Despite BOLO presence for 'Progressives' they were not subjected to same scrutiny
House Ways and Means Committee chairman Dave Camp slapped down Democratic claims that progressive groups were also improperly targeted by the IRS between 2010 and 2012, stifling a growing media narrative that the IRS targeting was not partisan.So far Democrats have not been able to scare up any "Progressives" who were abused by the IRS. The evidence points the other way as many of them got prompt approval at the same time conservative groups were waiting and waiting.
The term “progressive” appeared on a heavily redacted November 2010 ”Be On the Lookout” (BOLO) list released this week by Ways and Means Democrats. The term was used to help the IRS identify political activity that “may not be appropriate” among 501(c)(3) charities eligible for tax-deductible contributions.
However, the targeting of conservative groups largely focused on applicants for 501(c)(4) “social welfare organization” status, which shields groups from having to disclose their donors. The scrutinized “progressive” applications were not required to be sent to a special IRS unit for additional review — but tea party and conservative applications were subjected to extra scrutiny by 12 different working groups within the IRS. Tea Party groups were also marked for extra scrutiny in the same document.

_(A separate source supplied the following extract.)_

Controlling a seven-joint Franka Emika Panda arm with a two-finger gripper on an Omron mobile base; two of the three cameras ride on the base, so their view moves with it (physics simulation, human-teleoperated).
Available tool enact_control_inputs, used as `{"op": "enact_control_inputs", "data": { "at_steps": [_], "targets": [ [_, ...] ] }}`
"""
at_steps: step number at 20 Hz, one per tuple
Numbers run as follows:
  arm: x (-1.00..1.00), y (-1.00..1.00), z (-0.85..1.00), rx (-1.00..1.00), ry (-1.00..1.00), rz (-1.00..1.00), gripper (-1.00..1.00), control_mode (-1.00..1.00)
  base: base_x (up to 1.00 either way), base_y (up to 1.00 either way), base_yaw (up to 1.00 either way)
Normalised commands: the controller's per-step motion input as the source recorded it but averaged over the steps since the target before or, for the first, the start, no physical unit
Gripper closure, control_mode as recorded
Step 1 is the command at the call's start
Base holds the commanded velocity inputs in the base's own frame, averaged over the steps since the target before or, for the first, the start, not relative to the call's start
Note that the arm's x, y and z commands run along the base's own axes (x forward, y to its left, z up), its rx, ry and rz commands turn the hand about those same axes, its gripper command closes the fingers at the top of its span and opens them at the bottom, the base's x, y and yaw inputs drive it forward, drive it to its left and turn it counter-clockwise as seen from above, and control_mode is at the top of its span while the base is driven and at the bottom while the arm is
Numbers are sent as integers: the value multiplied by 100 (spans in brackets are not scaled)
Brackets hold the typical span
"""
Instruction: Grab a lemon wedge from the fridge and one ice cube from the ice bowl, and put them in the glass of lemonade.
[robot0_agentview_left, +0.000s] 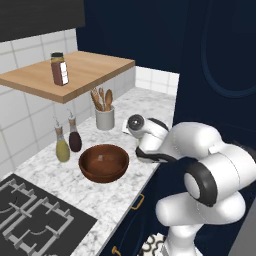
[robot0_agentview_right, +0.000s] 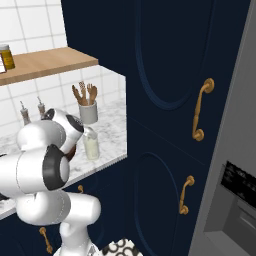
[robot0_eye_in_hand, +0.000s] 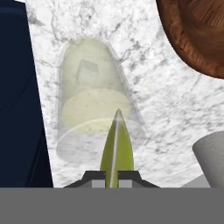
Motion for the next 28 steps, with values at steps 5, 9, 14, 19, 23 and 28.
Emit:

Nevertheless, the New York Times reported, “taken together, the documents seem to change the terms of a scandal that exploded over accusations that the I.R.S. had tried to stifle a nascent conservative political movement. Instead, the dispute now revolves around questionable sorting tactics used by I.R.S. application screeners.”
While Camp’s Ways and Means staff noted that progressive groups were also featured on an IRS’ BOLO list, alongside tea party groups, it pointed out that only tea party groups had their donors threatened, had confidential information leaked, were sent “inappropriate and intrusive” questions, and had their applications delayed for more than two years, according to currently available evidence.
Camp’s staff also noted that only tea party groups were mentioned as having been targeted in a Treasury Inspector General’s report on the IRS scandal. Nearly 100 conservative or tea party applications were given extra scrutiny, according to the IG report.